• [Description of the task]: Please retype every entry, keeping each one exactly as written.

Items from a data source

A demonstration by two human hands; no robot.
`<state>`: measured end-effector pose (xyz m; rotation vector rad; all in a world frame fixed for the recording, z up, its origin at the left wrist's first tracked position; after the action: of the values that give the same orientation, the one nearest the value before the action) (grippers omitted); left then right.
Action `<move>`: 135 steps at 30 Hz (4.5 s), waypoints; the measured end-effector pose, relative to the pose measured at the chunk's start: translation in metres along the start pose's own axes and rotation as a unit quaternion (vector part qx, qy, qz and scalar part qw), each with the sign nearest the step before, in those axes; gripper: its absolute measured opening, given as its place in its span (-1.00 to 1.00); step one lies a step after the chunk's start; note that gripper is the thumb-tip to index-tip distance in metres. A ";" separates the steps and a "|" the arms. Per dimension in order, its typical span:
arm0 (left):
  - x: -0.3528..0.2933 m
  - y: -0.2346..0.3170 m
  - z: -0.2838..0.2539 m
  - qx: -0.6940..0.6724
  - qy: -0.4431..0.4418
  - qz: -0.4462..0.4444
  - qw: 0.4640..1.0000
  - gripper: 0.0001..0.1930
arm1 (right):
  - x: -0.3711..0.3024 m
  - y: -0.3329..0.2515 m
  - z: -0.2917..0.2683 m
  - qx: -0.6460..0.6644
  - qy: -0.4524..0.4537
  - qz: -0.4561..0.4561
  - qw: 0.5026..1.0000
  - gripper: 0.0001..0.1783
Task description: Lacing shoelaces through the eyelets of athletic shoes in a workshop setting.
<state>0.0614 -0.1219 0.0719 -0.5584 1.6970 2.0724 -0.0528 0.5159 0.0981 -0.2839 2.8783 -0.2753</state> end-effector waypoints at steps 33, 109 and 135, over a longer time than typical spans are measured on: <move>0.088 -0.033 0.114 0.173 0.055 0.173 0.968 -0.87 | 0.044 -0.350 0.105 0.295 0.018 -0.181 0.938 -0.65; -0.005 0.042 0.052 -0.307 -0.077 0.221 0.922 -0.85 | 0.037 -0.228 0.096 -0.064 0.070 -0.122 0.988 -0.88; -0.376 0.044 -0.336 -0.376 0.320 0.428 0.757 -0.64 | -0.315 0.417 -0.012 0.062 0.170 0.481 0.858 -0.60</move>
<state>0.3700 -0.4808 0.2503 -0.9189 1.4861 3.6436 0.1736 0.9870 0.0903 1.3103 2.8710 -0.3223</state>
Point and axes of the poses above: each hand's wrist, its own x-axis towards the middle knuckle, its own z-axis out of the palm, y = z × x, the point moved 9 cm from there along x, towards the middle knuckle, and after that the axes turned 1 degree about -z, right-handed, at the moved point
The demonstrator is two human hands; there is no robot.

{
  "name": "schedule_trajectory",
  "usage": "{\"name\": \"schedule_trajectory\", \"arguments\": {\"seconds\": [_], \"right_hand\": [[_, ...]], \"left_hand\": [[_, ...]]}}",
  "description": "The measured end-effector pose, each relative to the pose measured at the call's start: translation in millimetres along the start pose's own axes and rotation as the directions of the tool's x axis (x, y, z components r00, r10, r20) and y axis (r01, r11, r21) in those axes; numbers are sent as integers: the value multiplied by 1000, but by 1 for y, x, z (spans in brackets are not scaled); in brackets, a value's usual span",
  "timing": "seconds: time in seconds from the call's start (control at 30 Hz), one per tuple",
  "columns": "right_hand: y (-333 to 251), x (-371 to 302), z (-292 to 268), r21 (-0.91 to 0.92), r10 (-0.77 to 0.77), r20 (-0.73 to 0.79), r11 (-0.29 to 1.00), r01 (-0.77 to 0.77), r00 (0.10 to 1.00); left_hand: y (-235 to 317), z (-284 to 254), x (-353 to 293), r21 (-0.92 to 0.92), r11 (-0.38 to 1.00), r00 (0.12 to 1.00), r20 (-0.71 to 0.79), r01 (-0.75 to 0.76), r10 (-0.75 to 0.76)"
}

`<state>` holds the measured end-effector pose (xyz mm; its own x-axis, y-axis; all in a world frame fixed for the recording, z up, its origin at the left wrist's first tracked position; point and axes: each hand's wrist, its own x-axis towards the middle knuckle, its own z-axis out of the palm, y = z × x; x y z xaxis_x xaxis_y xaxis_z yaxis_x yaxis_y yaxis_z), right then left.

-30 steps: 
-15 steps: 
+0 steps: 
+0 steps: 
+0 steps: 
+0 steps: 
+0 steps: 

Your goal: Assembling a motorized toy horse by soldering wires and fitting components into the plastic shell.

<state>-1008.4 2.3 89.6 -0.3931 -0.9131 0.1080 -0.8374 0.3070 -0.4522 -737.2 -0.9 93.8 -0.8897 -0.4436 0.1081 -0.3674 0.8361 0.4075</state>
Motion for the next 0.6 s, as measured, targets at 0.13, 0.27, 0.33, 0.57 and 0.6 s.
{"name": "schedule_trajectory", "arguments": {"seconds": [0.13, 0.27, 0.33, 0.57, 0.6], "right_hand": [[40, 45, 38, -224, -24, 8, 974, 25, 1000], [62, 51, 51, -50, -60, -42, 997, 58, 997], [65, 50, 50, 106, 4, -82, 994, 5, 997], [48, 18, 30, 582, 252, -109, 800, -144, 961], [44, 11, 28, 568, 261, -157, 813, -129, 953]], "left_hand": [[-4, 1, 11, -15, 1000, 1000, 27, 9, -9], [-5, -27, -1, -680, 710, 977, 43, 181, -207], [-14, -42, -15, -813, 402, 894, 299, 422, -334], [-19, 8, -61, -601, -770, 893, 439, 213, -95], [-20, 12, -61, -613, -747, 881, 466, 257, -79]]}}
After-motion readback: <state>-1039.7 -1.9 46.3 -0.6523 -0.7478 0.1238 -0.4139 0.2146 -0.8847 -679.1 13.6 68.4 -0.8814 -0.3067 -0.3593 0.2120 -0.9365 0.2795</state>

• [Answer section]:
A demonstration by two human hands; no robot.
`<state>`: measured end-effector pose (xyz m; rotation vector rad; all in a world frame fixed for the recording, z up, its origin at the left wrist's first tracked position; after the action: of the values that give the same orientation, the one nearest the value before the action) (grippers omitted); left then right.
Action `<move>`: 135 steps at 30 Hz (4.5 s), waypoints; the measured end-effector pose, relative to the pose measured at the chunk's start: translation in metres along the start pose's own axes and rotation as a unit quaternion (vector part qx, qy, qz and scalar part qw), each with the sign nearest the step before, in those axes; gripper: its absolute measured opening, given as its place in its span (-1.00 to 1.00); step one lies a step after the chunk's start; note that gripper is the thumb-tip to index-tip distance in metres. A ";" separates the steps and a "|" the arms. Per dimension in order, its typical span:
arm0 (left):
  - x: -0.3528..0.2933 m
  - y: -0.2346..0.3170 m
  - z: -0.2838..0.2539 m
  - qx: -0.6940..0.6724
  - qy: -0.4431..0.4418
  - qz: -0.4462..0.4444
  - qw: 0.4640..1.0000
  - gripper: 0.0001..0.1930
arm1 (right):
  - x: -0.3711..0.3024 m
  - y: -0.3329..0.2515 m
  - z: -0.2917..0.2683 m
  - qx: -0.6460..0.6644
  - qy: -0.4524..0.4537
  - qz: -0.4561..0.4561
  - qw: 0.5026..1.0000
  - gripper: 0.0001..0.1783
Task description: Lacing shoelaces through the eyelets of athletic shoes in a workshop setting.
<state>0.0614 -0.1219 0.0719 -0.5584 1.6970 2.0724 -0.0528 0.5159 0.0981 -0.2839 2.8783 -0.2753</state> end-effector waypoints at steps 33, 109 and 135, over a longer time than typical spans are measured on: <move>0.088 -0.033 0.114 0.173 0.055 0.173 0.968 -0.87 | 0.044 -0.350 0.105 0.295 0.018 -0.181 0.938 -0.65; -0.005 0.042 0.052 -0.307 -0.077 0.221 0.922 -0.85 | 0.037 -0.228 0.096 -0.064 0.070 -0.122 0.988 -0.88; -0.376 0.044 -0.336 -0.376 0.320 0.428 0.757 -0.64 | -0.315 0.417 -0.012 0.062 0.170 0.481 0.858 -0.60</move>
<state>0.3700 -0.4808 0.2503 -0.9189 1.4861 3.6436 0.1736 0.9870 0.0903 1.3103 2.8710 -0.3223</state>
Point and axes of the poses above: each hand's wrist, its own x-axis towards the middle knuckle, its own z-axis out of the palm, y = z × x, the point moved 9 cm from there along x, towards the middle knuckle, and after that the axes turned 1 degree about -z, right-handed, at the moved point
The demonstrator is two human hands; there is no robot.

{
  "name": "schedule_trajectory",
  "usage": "{\"name\": \"schedule_trajectory\", \"arguments\": {\"seconds\": [_], \"right_hand\": [[_, ...]], \"left_hand\": [[_, ...]]}}",
  "description": "The measured end-effector pose, each relative to the pose measured at the call's start: translation in millimetres along the start pose's own axes and rotation as the directions of the tool's x axis (x, y, z components r00, r10, r20) and y axis (r01, r11, r21) in those axes; numbers are sent as integers: the value multiplied by 1000, but by 1 for y, x, z (spans in brackets are not scaled); in brackets, a value's usual span",
  "timing": "seconds: time in seconds from the call's start (control at 30 Hz), one per tuple",
  "columns": "right_hand: y (-333 to 251), x (-371 to 302), z (-292 to 268), r21 (-0.91 to 0.92), r10 (-0.77 to 0.77), r20 (-0.73 to 0.79), r11 (-0.29 to 1.00), r01 (-0.77 to 0.77), r00 (0.10 to 1.00); left_hand: y (-235 to 317), z (-284 to 254), x (-353 to 293), r21 (-0.92 to 0.92), r11 (-0.38 to 1.00), r00 (0.12 to 1.00), r20 (-0.71 to 0.79), r01 (-0.75 to 0.76), r10 (-0.75 to 0.76)"
}

`<state>` holds the measured end-effector pose (xyz mm; its own x-axis, y-axis; all in a world frame fixed for the recording, z up, its origin at the left wrist's first tracked position; point and axes: each hand's wrist, its own x-axis towards the middle knuckle, its own z-axis out of the palm, y = z × x; x y z xaxis_x xaxis_y xaxis_z yaxis_x yaxis_y yaxis_z), right then left.

-30 steps: 
-15 steps: 
+0 steps: 
+0 steps: 
+0 steps: 
+0 steps: 
+0 steps: 

Your goal: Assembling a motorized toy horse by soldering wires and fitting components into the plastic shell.

<state>-1008.4 2.3 89.6 -0.3931 -0.9131 0.1080 -0.8374 0.3070 -0.4522 -737.2 -0.9 93.8 -0.8897 -0.4436 0.1081 -0.3674 0.8361 0.4075</state>
Motion for the next 0.6 s, as measured, targets at 0.13, 0.27, 0.33, 0.57 and 0.6 s.
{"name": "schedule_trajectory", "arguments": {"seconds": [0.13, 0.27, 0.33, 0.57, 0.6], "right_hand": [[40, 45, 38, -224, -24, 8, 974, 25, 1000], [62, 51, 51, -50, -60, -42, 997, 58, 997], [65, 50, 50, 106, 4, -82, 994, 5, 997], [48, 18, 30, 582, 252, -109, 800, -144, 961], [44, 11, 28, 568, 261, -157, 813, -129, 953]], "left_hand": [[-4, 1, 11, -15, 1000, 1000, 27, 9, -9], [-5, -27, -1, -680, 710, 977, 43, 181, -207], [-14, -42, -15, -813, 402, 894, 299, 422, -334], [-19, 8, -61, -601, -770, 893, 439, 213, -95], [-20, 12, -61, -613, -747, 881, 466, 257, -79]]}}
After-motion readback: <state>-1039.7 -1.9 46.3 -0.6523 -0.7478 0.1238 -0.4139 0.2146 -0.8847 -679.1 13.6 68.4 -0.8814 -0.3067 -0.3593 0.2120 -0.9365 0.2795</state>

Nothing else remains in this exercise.